**Problem description**
Report each line from the data below that holds the word "camera".

**Available records**
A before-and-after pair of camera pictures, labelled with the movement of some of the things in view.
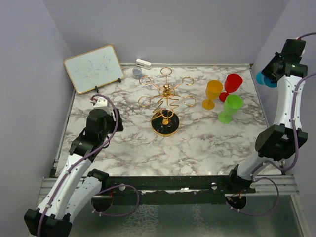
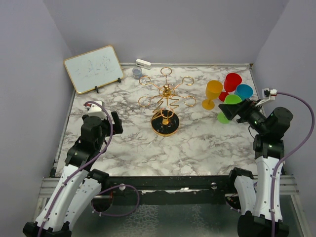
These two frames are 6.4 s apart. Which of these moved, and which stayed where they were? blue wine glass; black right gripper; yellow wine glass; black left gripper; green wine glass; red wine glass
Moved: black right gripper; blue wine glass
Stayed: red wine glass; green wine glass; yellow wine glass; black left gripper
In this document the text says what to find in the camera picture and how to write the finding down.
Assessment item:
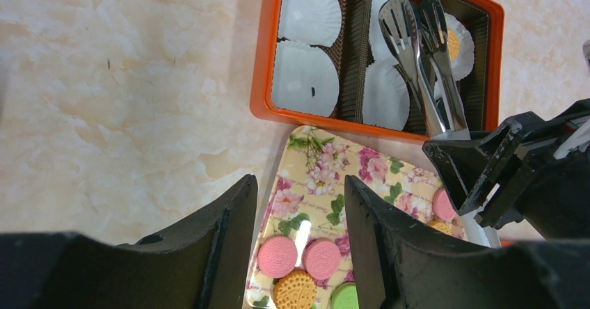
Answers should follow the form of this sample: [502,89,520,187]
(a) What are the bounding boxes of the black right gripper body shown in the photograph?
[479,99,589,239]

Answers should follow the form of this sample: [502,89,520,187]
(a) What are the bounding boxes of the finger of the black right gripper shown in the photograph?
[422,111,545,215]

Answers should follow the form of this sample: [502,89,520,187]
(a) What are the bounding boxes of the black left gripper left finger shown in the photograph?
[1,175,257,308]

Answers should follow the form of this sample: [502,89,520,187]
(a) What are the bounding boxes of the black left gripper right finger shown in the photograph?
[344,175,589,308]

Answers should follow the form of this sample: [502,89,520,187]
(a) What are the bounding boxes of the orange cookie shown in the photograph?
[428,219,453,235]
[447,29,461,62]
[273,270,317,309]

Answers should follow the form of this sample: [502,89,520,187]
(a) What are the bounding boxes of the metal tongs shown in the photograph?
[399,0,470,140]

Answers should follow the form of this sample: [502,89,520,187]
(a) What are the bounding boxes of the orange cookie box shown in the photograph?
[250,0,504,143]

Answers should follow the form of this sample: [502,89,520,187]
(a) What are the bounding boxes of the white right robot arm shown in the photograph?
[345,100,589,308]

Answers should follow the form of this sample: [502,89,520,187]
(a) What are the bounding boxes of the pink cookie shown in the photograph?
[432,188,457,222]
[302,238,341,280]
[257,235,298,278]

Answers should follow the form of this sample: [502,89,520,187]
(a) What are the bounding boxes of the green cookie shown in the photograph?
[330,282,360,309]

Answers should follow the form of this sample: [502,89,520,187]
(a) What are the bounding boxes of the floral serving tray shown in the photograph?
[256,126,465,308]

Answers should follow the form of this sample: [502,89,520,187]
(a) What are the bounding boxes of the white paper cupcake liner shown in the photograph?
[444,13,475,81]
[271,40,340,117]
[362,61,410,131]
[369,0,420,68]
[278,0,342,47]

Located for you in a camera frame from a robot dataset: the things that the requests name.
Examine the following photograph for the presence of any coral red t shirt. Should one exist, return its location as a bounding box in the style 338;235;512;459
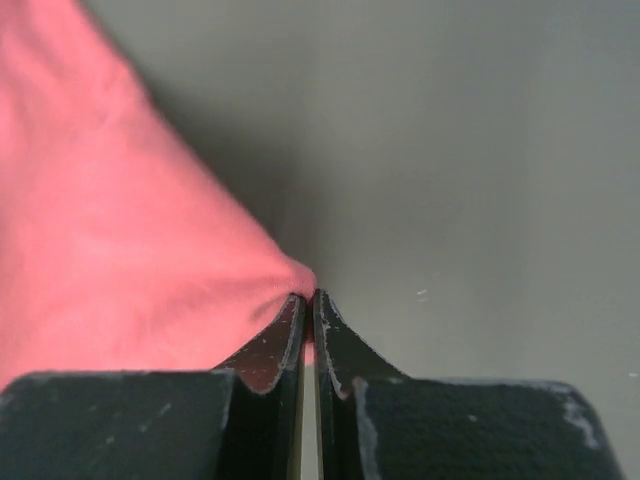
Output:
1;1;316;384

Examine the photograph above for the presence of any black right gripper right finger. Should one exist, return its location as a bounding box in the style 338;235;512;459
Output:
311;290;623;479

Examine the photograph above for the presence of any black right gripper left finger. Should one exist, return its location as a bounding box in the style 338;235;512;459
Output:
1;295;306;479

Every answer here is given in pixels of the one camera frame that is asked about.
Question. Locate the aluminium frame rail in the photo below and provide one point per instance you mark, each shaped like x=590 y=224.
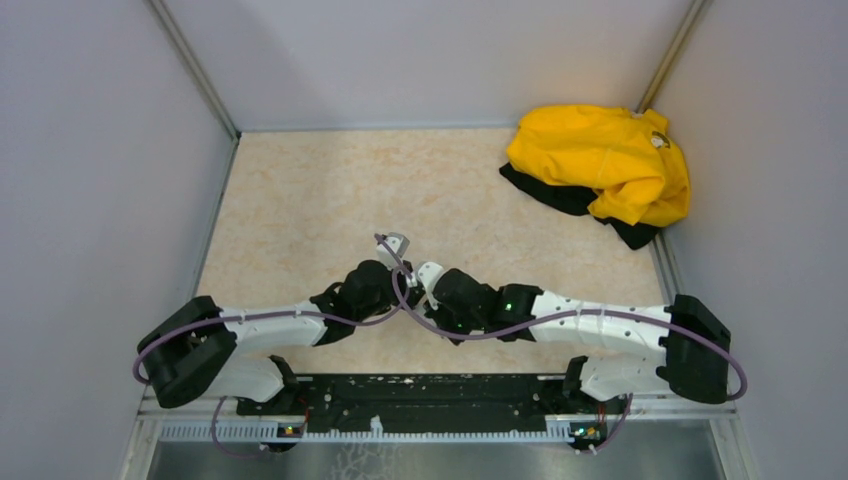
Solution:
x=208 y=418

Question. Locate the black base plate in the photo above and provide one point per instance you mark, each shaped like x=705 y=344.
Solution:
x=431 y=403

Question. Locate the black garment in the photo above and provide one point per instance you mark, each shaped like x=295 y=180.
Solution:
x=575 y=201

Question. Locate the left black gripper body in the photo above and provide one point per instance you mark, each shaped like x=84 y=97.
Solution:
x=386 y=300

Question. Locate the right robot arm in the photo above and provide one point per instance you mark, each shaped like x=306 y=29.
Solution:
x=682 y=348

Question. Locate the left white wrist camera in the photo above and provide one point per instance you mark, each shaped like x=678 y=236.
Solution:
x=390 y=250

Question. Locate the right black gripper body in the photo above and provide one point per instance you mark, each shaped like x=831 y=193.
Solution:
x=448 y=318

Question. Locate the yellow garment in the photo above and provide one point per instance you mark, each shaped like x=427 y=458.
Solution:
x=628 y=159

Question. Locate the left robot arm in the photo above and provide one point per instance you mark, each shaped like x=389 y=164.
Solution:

**Task output**
A before-and-after pair of camera pictures, labelled with the movement of some of the things in view.
In this document the text says what to find in the camera picture and how to write the finding down.
Located for you in a camera frame from a robot dataset: the things that the requests name.
Every answer here is given in pixels of the one camera frame that is asked about.
Question. Locate the left white wrist camera in the photo above and provide one point per instance you mark, each shaped like x=678 y=236.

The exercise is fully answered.